Posted on 06/24/2013 8:47:37 AM PDT by Kaslin

“I became convinced that noncooperation with evil is as much a moral obligation as is cooperation with good.”– Martin Luther King Jr.

The U.S. Supreme Court is expected any day to release opinions on two landmark cases (Hollingsworth v. Perry and U.S. v. Windsor) that, should the court overstep its authority, threaten great violence to the age-old institution of marriage – society’s fundamental cornerstone.

Also at stake is the high court’s already fragile legitimacy.

Lest there be any doubt as to where the Bible-believing Christian community stands, scores of Christian leaders and clergy – Catholic, Orthodox and Protestant alike – have released a statement in anticipation of these rulings entitled:“We Stand in Solidarity to Defend Marriage and the Family and Society Founded Upon Them.”I was honored to have my name included among the list of signatories that, collectively, represent tens of millions of Christians.

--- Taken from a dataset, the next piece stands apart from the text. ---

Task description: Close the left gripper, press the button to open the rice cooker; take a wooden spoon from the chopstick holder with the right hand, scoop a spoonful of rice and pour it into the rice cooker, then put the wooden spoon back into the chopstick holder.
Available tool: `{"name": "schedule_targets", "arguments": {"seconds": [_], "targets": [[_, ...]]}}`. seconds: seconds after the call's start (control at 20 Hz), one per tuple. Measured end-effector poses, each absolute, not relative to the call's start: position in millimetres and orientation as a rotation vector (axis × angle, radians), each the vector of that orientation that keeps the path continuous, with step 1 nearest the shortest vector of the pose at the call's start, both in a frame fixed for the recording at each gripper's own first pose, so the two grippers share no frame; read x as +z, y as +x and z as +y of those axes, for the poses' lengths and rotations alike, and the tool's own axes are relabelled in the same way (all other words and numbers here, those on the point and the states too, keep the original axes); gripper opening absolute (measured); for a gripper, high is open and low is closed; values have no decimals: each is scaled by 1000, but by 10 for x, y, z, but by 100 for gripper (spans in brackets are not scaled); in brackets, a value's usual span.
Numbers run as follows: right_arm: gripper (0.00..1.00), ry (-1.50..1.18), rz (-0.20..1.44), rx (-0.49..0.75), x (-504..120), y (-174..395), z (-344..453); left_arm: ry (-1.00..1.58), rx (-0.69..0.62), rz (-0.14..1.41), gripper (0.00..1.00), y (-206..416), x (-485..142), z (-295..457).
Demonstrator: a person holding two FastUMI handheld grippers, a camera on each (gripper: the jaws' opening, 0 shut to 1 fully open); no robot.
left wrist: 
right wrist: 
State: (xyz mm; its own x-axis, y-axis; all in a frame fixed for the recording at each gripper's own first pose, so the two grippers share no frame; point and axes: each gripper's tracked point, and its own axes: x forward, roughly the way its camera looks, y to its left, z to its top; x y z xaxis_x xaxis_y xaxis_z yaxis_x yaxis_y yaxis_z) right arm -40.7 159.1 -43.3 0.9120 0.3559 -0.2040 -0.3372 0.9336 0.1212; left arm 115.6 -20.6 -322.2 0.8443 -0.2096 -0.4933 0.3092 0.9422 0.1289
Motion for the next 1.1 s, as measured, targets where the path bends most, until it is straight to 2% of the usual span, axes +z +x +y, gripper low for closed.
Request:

The Marriage Solidarity Statement was drafted jointly by Deacon Keith Fournier, editor of Catholic Online and chairman of Common Good Alliance, and Mat Staver, chairman of Liberty Counsel Action. It was then vetted and approved by dozens of the aforementioned signers. Personally speaking, I have never seen a document that better captures and illustrates the certainties of legitimate marriage and family, as well as the inevitable consequences of tampering with either. (Go toMarriageSolidarity.comand add your name to the Marriage Solidarity Statement.)

The central reality behind the statement is this: Marriage is what marriage is, has always been and always will be. Marriage predates civil government. Mankind can no more transmute marriage to something it is not than can we reverse the earth’s rotation or gravitational pull. Despite an evidently contagious delusion to the contrary, not even the United States Supreme Court is capable of overruling the laws of moral and biological physics. Any attempt to do so is illegitimate. It’s moral alchemy. “Like other natural laws or laws of physics that govern our lives, marriage predates government, and civil institutions have no authority to redefine marriage,” observes the statement. “Marriage cannot be redefined into something it is incapable of being. …”

“If the Supreme Court were to issue a decision that redefined marriage or provided a precedent on which to build an argument to redefine marriage, the Supreme Court will thereby undermine its legitimacy,” it notes. “The court will significantly decrease its credibility and impair the role it has assumed for itself as a moral authority. It will be acting beyond its proper constitutional role and contrary to the Natural Moral Law which transcends religions, culture, and time.”

Indeed, according to the unequivocal precepts of moral truth – reflected explicitly throughout both the Old and New Testaments – homosexual behavior is sin. Sin is evil. Homosexual behavior is the central, defining characteristic of so-called “gay marriage.” Therefore, “gay marriage” is evil.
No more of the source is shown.